WASHINGTON - O economista-chefe do Banco Mundial, Paul Romer, está deixando o cargo. O executivo sai do posto em meio a um mandato atribulado em que enfrentou dificuldades em seus esforços para reformar as operações de pesquisa da instituição, além de uma polêmica envolvendo o Chile.
Este mês, Romer ficou no foco do noticiário após dar uma entrevista ao jornal americano “The Wall Street Journal” afirmando que o Banco Mundial manipulou um de seus principais indicadores, o Doing Business (ou Fazendo Negócios, em tradução literal). O objetivo teria sido prejudicar o desempenho do Chile durante o governo da presidente Michelle Bachelet. Dias depois, porém, Romer disse em seu blog que tinha sido mal interpretado.
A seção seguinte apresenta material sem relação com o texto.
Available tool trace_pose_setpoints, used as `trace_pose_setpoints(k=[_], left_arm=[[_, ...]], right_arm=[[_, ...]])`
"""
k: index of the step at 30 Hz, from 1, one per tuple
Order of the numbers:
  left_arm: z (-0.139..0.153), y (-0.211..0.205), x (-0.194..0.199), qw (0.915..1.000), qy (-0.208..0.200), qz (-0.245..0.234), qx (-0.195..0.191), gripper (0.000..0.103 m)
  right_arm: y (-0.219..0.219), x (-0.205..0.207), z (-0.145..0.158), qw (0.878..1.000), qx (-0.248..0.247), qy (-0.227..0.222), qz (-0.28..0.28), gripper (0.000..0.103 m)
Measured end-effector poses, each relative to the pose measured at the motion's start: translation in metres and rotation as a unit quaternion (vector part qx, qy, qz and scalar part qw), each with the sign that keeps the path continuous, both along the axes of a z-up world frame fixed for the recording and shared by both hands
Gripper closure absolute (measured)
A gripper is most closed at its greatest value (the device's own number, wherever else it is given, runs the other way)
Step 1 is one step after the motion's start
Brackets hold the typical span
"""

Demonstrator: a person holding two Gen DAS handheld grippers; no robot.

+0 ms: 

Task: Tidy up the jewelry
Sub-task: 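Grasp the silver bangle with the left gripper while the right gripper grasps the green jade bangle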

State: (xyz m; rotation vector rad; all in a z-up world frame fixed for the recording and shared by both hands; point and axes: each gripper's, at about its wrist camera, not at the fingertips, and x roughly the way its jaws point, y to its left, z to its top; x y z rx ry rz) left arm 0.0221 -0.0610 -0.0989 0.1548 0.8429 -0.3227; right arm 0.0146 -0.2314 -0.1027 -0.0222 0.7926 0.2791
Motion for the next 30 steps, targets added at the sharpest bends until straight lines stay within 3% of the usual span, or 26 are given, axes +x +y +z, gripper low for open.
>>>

Dias depois da declaração de Romer ao “WSJ”, a instituição desautorizou o seu economista-chefe, de acordo com o jornal espanhol “El País”. Em carta dirigida ao ministro da Fazenda chileno, Nicolás Eyzaguirre, a principal executiva da instituição, Kristalina Georgieva, classificou as declarações de Romer como “infelizes” e esclareceu que “não se trata da visão da gerência do Banco Mundial”.
O executivo sairá da instituição — na qual ingressou em 2016 — imediatamente e voltará a ser professor da New York University, informou o presidente do Banco Mundial, Jim Yong Kim, em comunicado a funcionários ao qual a Bloomberg News teve acesso.
O texto não cita o motivo da saída de Romer, no entanto, o comunicado faz menção a como o executivo se sente:
“Sou grato pela franqueza e honestidade de Paul e sei que ele se arrepende das circunstâncias de sua partida”, afirmou o presidente do Banco Mundial na nota. Fontes disseram ao “El País” que o presidente do Banco Mundial já abriu o processo que escolherá o sucessor do executivo.